EXERCISE | Whatever lines the data contains, output all of them unchanged.

DATASET CONTENT |
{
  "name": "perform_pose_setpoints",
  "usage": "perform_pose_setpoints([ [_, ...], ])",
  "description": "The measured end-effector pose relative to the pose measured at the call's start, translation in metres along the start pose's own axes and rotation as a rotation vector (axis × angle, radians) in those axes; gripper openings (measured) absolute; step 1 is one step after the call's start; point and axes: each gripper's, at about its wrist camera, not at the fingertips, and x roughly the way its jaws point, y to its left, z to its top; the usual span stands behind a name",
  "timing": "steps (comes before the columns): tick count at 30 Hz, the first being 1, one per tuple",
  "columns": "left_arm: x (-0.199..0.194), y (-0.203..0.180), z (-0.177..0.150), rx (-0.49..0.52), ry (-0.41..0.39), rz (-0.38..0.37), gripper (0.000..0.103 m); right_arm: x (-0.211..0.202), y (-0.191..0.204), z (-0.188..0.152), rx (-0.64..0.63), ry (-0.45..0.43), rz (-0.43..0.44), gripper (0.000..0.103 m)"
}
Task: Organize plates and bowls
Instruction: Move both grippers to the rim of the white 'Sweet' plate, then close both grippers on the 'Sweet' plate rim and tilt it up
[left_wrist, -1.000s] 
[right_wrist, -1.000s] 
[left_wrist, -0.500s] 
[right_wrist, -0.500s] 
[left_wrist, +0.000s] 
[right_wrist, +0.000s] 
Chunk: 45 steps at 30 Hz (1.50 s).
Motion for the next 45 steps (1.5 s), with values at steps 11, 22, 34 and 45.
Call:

FINAL ANSWER |
{
  "name": "perform_pose_setpoints",
  "usage": "perform_pose_setpoints([ [_, ...], ])",
  "description": "The measured end-effector pose relative to the pose measured at the call's start, translation in metres along the start pose's own axes and rotation as a rotation vector (axis × angle, radians) in those axes; gripper openings (measured) absolute; step 1 is one step after the call's start; point and axes: each gripper's, at about its wrist camera, not at the fingertips, and x roughly the way its jaws point, y to its left, z to its top; the usual span stands behind a name",
  "timing": "steps (comes before the columns): tick count at 30 Hz, the first being 1, one per tuple",
  "columns": "left_arm: x (-0.199..0.194), y (-0.203..0.180), z (-0.177..0.150), rx (-0.49..0.52), ry (-0.41..0.39), rz (-0.38..0.37), gripper (0.000..0.103 m); right_arm: x (-0.211..0.202), y (-0.191..0.204), z (-0.188..0.152), rx (-0.64..0.63), ry (-0.45..0.43), rz (-0.43..0.44), gripper (0.000..0.103 m)"
}
Task: Organize plates and bowls
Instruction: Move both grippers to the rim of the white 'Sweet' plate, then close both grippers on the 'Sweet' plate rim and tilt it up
[left_wrist, -1.000s] 
[right_wrist, -1.000s] 
[left_wrist, -0.500s] 
[right_wrist, -0.500s] 
[left_wrist, +0.000s] 
[right_wrist, +0.000s] 
Chunk: 45 steps at 30 Hz (1.50 s).
Motion for the next 45 steps (1.5 s), with values at steps 11, 22, 34 and 45.
Call:

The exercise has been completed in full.